Portant le titre « Des incendies à la résilience : repenser la gestion des forêts en Algérie », le rapport de la BM souligne que les surfaces ravagées annuellement par les flammes représentent l’équivalent de 50 000 terrains de football. Les auteurs mettent en évidence l’impact des sécheresses prolongées, de la hausse des températures et de la dégradation des sols, qui favorisent des incendies plus fréquents, plus intenses et plus difficiles à maîtriser.
Le rapport revient largement sur les incendies dévastateurs de l’été 2021, qui ont coûté la vie à plus d’une centaine de personnes. Les pertes directes enregistrées dans les seuls secteurs de l’agriculture et du logement ont dépassé 124 millions de dollars.
Au-delà du lourd bilan humain et matériel, ces incendies ont profondément affecté les moyens de subsistance des agriculteurs, des éleveurs et des apiculteurs. Ils ont également porté atteinte à la biodiversité, détruit des habitats naturels et affaibli le rôle essentiel des forêts dans la protection des ressources hydriques, avec des conséquences environnementales et économiques appelées à perdurer.
Le diagnostic réalisé conjointement par la Banque mondiale et les autorités algériennes met en évidence plusieurs insuffisances dans la gestion du patrimoine forestier. Parmi les priorités, figurent la modernisation des plans d’aménagement des forêts, l’achèvement de la délimitation des espaces forestiers, l’amélioration des systèmes de données et de cartographie, ainsi que le renforcement de la coordination entre les différentes institutions concernées.
Le rapport insiste également sur la nécessité de lutter contre le surpâturage, la déforestation et le faible niveau d’application de la réglementation, autant de facteurs qui accentuent la vulnérabilité des massifs forestiers aux incendies.
Pour faire face à ces défis, l’Algérie travaille à la mise en place d’un système moderne de gestion des incendies de forêt. Celui-ci reposera sur des outils d’alerte précoce, des bases de données renforcées, une meilleure coordination institutionnelle et le développement des capacités techniques des services concernés.
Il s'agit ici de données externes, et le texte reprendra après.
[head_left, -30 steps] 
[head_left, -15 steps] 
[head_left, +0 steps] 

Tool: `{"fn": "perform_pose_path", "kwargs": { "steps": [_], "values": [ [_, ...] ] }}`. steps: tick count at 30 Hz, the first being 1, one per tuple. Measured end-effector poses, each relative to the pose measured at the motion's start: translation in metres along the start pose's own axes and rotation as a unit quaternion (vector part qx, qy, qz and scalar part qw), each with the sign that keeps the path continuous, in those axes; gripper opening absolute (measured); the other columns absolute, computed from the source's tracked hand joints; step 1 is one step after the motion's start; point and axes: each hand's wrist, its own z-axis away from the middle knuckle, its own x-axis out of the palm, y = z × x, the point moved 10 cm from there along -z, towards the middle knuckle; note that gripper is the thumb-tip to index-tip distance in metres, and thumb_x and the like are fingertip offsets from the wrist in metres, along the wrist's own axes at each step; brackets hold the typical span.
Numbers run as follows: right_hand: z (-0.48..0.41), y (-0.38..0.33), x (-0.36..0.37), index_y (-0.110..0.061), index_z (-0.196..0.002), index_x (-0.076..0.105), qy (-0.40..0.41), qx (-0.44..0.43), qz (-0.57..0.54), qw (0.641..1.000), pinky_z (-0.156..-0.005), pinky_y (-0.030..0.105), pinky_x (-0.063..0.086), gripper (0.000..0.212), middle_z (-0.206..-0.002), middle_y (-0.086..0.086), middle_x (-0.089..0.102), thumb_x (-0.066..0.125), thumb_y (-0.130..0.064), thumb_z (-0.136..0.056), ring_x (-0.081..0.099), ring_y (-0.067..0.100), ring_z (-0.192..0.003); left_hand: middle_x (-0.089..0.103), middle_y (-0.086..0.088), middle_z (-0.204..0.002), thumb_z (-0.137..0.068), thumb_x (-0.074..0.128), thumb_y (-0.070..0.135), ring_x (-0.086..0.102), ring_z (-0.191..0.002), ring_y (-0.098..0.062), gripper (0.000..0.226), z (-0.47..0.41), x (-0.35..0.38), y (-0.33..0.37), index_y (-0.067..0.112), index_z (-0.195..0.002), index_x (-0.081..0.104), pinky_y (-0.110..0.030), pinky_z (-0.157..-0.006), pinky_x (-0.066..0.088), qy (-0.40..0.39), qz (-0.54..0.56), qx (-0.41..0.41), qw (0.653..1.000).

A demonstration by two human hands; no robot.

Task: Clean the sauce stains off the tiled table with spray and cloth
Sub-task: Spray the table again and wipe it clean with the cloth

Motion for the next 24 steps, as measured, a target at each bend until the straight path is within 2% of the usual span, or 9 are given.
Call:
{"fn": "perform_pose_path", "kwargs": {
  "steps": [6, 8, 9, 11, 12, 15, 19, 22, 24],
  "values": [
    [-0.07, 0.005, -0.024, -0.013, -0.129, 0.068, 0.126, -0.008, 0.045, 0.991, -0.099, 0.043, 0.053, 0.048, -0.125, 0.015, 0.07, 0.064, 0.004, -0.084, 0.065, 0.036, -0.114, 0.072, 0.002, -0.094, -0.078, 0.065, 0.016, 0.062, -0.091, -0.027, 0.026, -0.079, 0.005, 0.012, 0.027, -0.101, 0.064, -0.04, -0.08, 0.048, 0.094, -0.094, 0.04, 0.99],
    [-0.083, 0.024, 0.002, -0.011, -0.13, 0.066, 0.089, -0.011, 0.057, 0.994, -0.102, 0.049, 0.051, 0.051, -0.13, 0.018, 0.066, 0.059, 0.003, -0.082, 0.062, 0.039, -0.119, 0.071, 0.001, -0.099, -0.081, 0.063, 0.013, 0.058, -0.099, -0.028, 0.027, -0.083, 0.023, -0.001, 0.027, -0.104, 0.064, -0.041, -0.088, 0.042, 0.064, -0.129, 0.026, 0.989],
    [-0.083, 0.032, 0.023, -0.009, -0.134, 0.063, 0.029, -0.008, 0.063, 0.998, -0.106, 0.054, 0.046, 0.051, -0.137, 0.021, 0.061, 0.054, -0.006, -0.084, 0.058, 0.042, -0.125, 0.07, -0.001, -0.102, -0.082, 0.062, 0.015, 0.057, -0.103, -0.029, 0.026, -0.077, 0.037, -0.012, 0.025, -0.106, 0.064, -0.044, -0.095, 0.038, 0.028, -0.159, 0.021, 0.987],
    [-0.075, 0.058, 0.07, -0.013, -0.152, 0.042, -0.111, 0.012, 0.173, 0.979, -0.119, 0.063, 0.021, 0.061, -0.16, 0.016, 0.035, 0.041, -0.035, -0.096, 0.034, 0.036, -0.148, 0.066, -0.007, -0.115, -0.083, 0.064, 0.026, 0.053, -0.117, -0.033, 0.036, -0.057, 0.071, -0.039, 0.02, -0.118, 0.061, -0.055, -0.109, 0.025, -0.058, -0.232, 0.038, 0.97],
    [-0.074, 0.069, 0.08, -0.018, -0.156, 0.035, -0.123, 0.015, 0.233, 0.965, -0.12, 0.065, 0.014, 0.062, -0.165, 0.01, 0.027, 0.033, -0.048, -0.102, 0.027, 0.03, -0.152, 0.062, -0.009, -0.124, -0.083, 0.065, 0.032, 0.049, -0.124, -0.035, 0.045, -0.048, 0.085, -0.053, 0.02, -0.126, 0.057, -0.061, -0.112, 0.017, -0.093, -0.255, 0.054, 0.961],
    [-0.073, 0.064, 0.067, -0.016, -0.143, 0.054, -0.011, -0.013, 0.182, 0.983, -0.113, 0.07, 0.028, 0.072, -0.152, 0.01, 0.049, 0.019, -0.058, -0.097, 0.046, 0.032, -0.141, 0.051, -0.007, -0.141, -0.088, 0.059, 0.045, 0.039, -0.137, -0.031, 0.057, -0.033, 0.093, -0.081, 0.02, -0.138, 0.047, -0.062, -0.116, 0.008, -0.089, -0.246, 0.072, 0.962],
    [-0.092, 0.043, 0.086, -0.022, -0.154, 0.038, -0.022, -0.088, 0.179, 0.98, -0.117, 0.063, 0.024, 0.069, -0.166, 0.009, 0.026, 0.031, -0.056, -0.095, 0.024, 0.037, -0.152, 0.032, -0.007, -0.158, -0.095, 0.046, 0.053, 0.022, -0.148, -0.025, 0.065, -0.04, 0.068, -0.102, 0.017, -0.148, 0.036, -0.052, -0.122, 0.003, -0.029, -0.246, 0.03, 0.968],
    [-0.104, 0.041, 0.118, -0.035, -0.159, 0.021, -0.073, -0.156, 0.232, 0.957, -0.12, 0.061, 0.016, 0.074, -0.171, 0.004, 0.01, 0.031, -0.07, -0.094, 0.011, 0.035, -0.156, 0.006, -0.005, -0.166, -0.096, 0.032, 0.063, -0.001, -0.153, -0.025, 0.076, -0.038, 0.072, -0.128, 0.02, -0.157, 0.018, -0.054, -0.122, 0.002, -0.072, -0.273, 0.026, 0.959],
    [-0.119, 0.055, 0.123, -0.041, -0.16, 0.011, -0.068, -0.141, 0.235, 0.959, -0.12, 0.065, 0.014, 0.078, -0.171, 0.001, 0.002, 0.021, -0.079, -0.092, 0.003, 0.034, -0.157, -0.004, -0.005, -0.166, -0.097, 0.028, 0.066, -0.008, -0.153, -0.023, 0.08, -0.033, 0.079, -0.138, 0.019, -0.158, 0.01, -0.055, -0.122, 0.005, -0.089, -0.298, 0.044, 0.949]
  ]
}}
Une stratégie d’investissement est également en préparation afin de généraliser ces dispositifs à l’échelle nationale. Elle prévoit notamment l’installation de caméras de surveillance, le recours aux drones, l’amélioration des pistes d’accès aux zones forestières, ainsi que la création de réseaux hydrauliques dédiés à la lutte contre les incendies.
La wilaya de Béjaïa est citée dans le rapport comme un exemple révélateur de l’ampleur du phénomène. Entre 1985 et 2022, elle a enregistré près de 5 300 incendies, ayant détruit plus de 144 000 hectares de forêts, ce qui en fait la deuxième wilaya la plus touchée du pays.
La Banque mondiale relève également les avancées réalisées sur le plan juridique avec l’adoption de la loi sur les forêts en 2023 et de la loi relative à la gestion des risques de catastrophes en 2024. Ces textes visent à améliorer la gouvernance des risques, encourager les investissements et à renforcer l’implication des populations locales dans la protection des espaces forestiers.
Le rapport recommande, en parallèle, de développer l’économie forestière en valorisant les produits forestiers non ligneux, tels que le liège, la résine, les huiles essentielles et les plantes médicinales. L’écotourisme est également présenté comme un levier de développement durable, tout comme une plus grande participation des jeunes et des communautés locales à la gestion des forêts.